From d59df08cc896f9d6f301b6f0fe4c2a4a03757ee3 Mon Sep 17 00:00:00 2001
From: =?UTF-8?q?Vili=20Sinerv=C3=A4?= <vili.m.sinerva@gmail.com>
Date: Fri, 13 Jun 2025 13:24:14 +0300
Subject: [PATCH] Add HTTPS nix cache to hydra

---
 servers/hydra.nix | 21 +++++++++++++++++----
 1 file changed, 17 insertions(+), 4 deletions(-)

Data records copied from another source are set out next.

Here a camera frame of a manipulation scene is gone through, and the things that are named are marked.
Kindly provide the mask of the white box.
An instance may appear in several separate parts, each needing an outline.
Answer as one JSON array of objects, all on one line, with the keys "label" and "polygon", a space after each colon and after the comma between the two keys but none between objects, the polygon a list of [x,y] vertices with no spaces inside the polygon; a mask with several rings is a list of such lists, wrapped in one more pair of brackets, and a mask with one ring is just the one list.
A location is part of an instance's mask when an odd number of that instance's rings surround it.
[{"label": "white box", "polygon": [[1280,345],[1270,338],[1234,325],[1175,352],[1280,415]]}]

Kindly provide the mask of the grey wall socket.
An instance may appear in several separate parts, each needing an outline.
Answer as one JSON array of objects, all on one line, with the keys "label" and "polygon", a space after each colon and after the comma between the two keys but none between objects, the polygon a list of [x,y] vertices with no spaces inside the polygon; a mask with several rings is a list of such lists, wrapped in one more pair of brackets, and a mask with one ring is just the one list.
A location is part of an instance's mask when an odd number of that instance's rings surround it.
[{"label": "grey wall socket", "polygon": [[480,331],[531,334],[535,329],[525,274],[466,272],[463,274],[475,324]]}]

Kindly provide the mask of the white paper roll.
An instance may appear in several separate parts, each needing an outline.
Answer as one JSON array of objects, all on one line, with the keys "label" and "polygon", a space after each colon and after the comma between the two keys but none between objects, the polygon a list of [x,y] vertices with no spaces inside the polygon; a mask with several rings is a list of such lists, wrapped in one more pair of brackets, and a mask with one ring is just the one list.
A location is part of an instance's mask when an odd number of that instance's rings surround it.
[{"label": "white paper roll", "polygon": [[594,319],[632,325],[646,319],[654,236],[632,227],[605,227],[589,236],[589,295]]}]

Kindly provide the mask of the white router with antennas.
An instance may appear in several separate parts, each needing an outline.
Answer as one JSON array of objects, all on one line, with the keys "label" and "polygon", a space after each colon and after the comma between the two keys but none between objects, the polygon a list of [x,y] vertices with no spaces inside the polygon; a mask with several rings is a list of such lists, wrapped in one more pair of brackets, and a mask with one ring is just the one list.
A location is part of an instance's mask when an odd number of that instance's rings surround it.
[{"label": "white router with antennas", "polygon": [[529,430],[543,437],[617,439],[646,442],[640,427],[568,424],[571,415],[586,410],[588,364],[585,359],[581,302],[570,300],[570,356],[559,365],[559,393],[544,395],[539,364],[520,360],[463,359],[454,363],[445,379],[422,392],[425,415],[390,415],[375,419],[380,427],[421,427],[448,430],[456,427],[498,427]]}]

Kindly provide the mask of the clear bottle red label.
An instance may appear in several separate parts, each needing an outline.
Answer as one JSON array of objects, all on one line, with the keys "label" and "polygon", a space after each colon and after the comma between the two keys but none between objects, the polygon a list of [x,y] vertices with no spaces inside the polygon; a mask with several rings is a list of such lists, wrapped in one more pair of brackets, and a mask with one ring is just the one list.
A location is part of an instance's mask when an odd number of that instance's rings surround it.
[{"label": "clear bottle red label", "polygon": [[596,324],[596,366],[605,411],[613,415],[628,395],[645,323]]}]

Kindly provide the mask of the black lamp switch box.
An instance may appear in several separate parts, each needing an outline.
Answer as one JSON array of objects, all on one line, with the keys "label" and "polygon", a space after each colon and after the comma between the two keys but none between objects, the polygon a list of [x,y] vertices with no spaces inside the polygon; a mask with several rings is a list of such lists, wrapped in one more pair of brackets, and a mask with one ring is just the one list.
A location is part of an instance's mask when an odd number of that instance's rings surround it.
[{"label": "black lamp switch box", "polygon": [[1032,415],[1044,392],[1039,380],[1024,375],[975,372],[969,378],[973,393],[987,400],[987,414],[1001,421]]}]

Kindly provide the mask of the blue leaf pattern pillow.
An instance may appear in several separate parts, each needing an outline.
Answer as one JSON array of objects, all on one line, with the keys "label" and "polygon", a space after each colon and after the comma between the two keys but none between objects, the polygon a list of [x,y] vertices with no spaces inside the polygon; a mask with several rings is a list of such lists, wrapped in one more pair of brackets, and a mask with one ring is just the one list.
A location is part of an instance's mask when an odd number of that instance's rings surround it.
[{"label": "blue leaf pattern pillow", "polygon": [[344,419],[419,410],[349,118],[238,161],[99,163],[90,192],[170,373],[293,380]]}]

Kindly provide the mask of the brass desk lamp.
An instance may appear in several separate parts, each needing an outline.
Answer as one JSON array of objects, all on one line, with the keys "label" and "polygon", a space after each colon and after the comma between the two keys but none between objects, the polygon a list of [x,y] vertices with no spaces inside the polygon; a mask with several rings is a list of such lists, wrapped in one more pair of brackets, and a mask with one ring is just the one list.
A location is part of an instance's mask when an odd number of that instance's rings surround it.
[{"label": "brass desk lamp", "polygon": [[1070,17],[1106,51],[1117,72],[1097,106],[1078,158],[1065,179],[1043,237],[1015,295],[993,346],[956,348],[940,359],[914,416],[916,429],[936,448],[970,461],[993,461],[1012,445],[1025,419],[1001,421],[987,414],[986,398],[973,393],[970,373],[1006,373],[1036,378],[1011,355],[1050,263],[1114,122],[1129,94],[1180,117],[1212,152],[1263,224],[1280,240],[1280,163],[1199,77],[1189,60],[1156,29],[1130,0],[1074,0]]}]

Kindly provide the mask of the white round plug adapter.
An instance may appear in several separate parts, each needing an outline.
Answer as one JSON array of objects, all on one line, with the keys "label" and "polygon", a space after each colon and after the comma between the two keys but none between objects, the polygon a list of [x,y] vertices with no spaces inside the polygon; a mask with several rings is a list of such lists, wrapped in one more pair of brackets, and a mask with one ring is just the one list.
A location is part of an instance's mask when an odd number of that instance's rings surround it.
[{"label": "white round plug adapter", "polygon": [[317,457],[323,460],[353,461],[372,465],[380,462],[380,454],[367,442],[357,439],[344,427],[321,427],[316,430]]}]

diff --git a/servers/hydra.nix b/servers/hydra.nix
index 2696482..8d6524d 100644
--- a/servers/hydra.nix
+++ b/servers/hydra.nix
@@ -1,6 +1,7 @@
 { lib, ... }:
 let
-  domain = "ci.sinerva.eu";
+  hydra_domain = "ci.sinerva.eu";
+  cache_domain = "cache.sinerva.eu";
 in
 {
   imports = [
@@ -13,7 +14,7 @@ in
   services = {
     hydra = {
       enable = true;
-      hydraURL = "https://${domain}";
+      hydraURL = "https://${hydra_domain}";
       listenHost = "localhost";
       notificationSender = "hydra@sinerva.eu";
       port = 8080;
@@ -25,8 +26,20 @@ in
       '';
     };
 
-    nginx.virtualHosts.${domain}.locations."/" = {
-      proxyPass = "http://localhost:8080";
+    nix-serve = {
+      enable = true;
+      bindAddress = "127.0.0.2";
+      port = 8081;
+      secretKeyFile = "/persist/secrets/priv_cache_key";
+    };
+
+    nginx.virtualHosts = {
+      ${hydra_domain}.locations."/" = {
+        proxyPass = "http://localhost:8080";
+      };
+      ${cache_domain}.locations."/" = {
+        proxyPass = "http://localhost:8081";
+      };
     };
   };